Case study 2013-02-27

This page contains a draft report for an AB test -- plus some extra graphs to report on an experiment we did on this data sample. We're working to come up with a standard report that we're going to then apply to a whole bunch of past tests. The reports should do three things:

  1. expose any anomalies in the test data -- for example, if one banner was taken down by accident for part of the test.
  2. show which variable won, and make predictions about the "true" difference that variable will make in the long run.
  3. provide visualizations of the underlying data, the result of the test, and the degree of statistical confidence achieved that can be understood by anyone with a tiny bit of training.

We have many kinds of tests (banner, landing page, design, text, multivariate, etc...). Reports will look different depending on the test type. The type of test represented below is part of a two-variable multivariate banner test. The report here only looks at one of the variables: "All bold" vs "Some bold". One banner had all text bolded, which is our normal style. The other only had some key phrases bolded. Here's what the two banners looked like (in Italian):

[] []

This test ran in many countries all at the same time for more than seven days. First the highest-level results. The graph below may look overwhelming at first if you don't have a background in statistics, but understanding it doesn't require any specialized knowledge of math or stats. Once you understand it, then you'll be able to quickly understand future test reports that use similar graphs.

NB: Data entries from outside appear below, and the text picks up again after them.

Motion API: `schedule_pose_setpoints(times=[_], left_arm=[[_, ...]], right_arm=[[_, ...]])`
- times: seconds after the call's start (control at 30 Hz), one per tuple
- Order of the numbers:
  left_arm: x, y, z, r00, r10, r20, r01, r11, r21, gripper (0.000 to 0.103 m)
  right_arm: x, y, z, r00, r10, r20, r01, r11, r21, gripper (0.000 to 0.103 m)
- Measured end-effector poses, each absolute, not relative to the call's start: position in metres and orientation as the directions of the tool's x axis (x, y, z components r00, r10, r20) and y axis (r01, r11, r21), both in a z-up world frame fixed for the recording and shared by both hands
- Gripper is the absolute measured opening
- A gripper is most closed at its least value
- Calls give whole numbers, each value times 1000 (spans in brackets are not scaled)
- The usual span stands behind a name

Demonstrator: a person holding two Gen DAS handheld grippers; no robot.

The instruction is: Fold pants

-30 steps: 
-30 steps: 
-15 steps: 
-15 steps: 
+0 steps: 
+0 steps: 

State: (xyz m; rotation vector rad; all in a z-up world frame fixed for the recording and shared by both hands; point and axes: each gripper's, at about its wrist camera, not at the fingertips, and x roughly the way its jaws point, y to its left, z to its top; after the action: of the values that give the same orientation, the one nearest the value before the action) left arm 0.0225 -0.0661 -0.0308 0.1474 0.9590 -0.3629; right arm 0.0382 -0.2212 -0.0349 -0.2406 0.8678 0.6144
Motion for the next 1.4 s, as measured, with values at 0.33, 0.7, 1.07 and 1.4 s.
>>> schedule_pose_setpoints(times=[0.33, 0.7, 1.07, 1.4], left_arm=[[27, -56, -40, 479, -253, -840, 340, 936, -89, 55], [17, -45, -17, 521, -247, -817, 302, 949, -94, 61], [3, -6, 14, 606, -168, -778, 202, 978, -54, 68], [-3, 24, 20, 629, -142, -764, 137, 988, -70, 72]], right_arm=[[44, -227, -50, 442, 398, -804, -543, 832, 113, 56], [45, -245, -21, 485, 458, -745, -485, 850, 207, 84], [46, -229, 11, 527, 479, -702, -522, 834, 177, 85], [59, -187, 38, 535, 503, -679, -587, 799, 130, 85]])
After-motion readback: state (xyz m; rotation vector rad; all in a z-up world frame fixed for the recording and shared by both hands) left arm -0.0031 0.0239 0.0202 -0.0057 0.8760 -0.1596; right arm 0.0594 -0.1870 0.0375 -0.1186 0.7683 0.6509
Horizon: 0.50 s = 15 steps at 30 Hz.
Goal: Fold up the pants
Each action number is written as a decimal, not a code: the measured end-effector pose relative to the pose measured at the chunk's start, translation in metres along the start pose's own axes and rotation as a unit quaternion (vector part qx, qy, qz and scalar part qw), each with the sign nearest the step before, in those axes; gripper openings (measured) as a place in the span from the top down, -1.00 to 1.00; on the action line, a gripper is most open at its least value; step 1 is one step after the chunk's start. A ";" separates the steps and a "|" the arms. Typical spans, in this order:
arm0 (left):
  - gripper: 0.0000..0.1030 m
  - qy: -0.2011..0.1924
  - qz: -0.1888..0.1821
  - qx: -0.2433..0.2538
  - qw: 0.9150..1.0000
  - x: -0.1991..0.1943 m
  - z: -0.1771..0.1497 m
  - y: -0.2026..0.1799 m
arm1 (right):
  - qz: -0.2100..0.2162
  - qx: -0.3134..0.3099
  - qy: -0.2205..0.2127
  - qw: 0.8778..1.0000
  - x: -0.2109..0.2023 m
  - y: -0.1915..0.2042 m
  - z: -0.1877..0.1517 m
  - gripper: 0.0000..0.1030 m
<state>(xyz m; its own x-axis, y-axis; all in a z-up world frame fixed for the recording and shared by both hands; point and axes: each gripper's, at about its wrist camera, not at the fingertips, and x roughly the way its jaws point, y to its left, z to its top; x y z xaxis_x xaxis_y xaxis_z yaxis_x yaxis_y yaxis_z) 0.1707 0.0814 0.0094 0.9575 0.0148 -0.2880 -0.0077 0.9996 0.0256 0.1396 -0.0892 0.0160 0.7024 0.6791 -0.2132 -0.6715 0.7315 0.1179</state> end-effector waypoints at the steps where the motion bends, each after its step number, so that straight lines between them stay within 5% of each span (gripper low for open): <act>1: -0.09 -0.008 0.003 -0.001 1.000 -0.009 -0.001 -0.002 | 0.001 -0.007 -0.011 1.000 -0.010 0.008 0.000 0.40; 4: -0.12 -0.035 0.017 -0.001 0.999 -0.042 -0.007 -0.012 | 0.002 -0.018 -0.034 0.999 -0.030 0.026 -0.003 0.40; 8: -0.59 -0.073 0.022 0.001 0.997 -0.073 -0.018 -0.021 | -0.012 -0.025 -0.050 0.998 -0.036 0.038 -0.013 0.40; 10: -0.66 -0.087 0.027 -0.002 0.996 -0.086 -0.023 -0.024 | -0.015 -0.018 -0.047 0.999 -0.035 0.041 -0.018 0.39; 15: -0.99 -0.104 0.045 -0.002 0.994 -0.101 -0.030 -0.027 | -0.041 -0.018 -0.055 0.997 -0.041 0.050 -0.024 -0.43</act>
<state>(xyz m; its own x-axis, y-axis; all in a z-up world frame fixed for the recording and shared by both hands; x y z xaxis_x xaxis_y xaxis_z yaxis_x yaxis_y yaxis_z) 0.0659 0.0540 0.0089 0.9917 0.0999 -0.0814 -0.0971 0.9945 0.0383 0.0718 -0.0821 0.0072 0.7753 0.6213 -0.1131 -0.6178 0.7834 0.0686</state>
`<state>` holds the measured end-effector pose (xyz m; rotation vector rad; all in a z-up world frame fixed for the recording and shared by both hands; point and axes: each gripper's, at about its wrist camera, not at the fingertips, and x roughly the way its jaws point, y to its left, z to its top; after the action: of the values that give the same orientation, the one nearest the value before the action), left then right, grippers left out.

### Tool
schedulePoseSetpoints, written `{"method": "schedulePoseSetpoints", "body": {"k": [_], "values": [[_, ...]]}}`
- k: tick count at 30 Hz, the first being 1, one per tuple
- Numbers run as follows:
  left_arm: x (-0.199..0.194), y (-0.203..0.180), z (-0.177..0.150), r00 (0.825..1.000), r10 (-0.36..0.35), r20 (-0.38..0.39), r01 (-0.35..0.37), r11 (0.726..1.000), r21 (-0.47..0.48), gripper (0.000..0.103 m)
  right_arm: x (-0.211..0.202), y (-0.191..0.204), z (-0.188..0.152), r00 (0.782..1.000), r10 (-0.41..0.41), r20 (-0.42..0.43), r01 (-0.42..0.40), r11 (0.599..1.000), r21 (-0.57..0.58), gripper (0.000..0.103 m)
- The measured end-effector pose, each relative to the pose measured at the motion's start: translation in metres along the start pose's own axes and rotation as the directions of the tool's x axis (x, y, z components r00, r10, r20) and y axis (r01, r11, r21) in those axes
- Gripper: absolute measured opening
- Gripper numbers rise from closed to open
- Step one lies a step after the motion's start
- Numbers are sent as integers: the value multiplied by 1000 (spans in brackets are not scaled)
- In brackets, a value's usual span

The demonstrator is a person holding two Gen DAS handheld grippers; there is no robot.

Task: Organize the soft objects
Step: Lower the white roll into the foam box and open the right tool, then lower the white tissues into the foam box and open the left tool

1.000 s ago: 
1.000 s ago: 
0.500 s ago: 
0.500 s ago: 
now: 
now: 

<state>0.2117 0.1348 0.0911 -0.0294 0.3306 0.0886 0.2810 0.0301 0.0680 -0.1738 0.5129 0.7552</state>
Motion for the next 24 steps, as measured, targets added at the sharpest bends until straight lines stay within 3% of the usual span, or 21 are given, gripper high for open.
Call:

Here's a step-by-step guide to understanding the graph below:

  1. Look at the red dotted line. That is how much All Bold beat Some Bold by if you include all the data from this very long test. The Y Axis on the right is the relative percent by which All Bold won -- almost 10%. A 10% win means that All Bold did 1.10 times better than Some Bold.
  2. Look at the purple and turquoise lines at the right of the graph. Each one falls about 2 percentage points above and below the blue line. Those two lines represent the "Confidence Interval". According to the confidence interval we arrived at by the end of the test, if we repeated this same test over and over under the same conditions, the end result would fall in between those two lines 95% of the time. The plain and simple way of relating to this confidence interval is to say "All Bold beat Some Bold by between about 8% and 12%."

Here's a quick verification that the two banners were served roughly equally:

The header of the graph explains that one banner was served more frequently than the other by more than can be expected to happen by chance. We know of one reason why this would happen, and we are beginning to correct for it in our testing. That problem is explained here. There may be other reasons for this skew. Nevertheless, the difference isn't so great that it would significantly effect the results of the test even if we weren't correcting for it. Moreover, all results are calculated in terms of donations per banner impression -- so the skew shouldn't matter at all. There are some potential problems with our data in regard to calculating donations per banner impressions, however, that we're still looking into.

Here's a quick look at which banner motivated the most donations.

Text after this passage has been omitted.